Using the client APIs#

To follow these instructions, make sure that you have started test Caterva2 services (see Launching Caterva2 services).

The top level client API#

Let’s try Caterva2’s top level client API (fully described in Top level API) against the default subscriber at http://localhost:8002/ (you may specify a different one via the urlbase argument) . Run your Python interpreter and enter:

import caterva2

roots = caterva2.get_roots()

Note: If the subscriber requires user authentication (and you get a 401 Unauthorized error), you may first get an authorization cookie with caterva2.api_utils.get_auth_cookie(), then pass the returned cookie to API functions as the auth_cookie keyword argument. For instance:

cookie = caterva2.api_utils.get_auth_cookie(
    'http://localhost:8002/',
    {'username': 'user@example.com', 'password': 'foobar'})
roots = caterva2.get_roots(auth_cookie=cookie)

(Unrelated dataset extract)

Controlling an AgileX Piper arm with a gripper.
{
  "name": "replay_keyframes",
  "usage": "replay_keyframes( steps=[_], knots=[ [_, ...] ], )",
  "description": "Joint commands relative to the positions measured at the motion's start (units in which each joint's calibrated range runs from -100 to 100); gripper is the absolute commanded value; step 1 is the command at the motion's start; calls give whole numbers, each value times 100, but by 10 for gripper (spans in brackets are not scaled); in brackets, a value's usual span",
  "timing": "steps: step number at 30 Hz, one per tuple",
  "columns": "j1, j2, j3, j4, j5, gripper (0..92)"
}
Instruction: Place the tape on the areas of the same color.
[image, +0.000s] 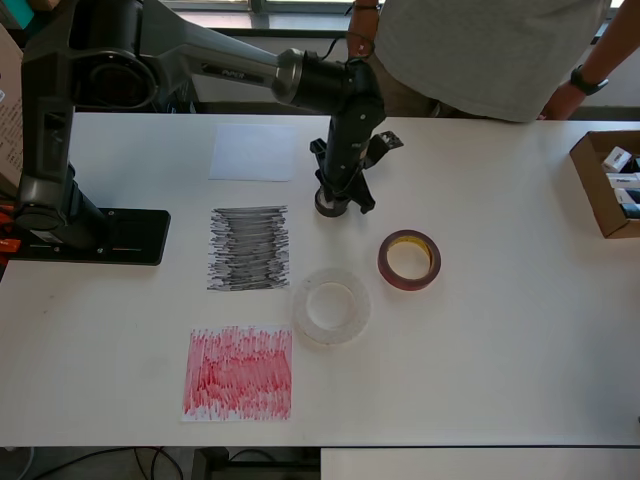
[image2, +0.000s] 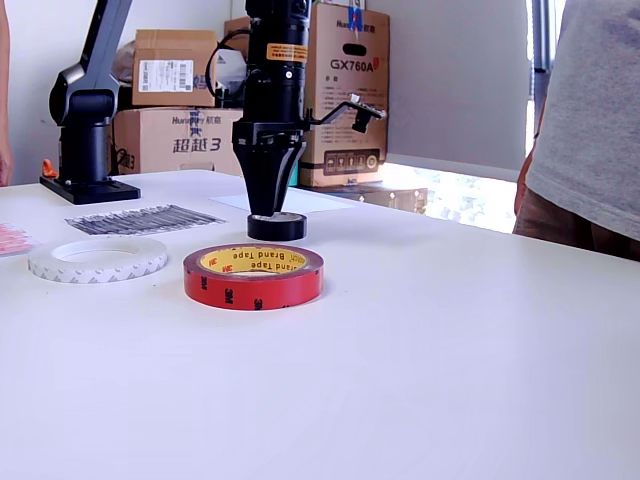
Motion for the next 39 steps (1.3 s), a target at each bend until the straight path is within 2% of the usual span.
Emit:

We just connected to the subscriber and asked about all roots known by the broker. If you print roots you’ll see a dictionary with a foo entry:

{'foo': {'name': 'foo', 'http': 'localhost:8001', 'subscribed': None}}

Besides its name, it contains the address of the publisher providing it, and an indication that we’re not subscribed to it. Getting a list of datasets in that root with caterva2.get_list('foo') will fail with 404 Not Found. So let’s try again by first subscribing to it:

caterva2.subscribe('foo')
datasets = caterva2.get_list('foo')

If you print datasets you’ll see a list of datasets in the foo root:

['ds-1d.b2nd', 'ds-hello.b2frame', 'ds-1d-b.b2nd', 'README.md',
 'dir1/ds-3d.b2nd', 'dir1/ds-2d.b2nd', 'dir2/ds-4d.b2nd']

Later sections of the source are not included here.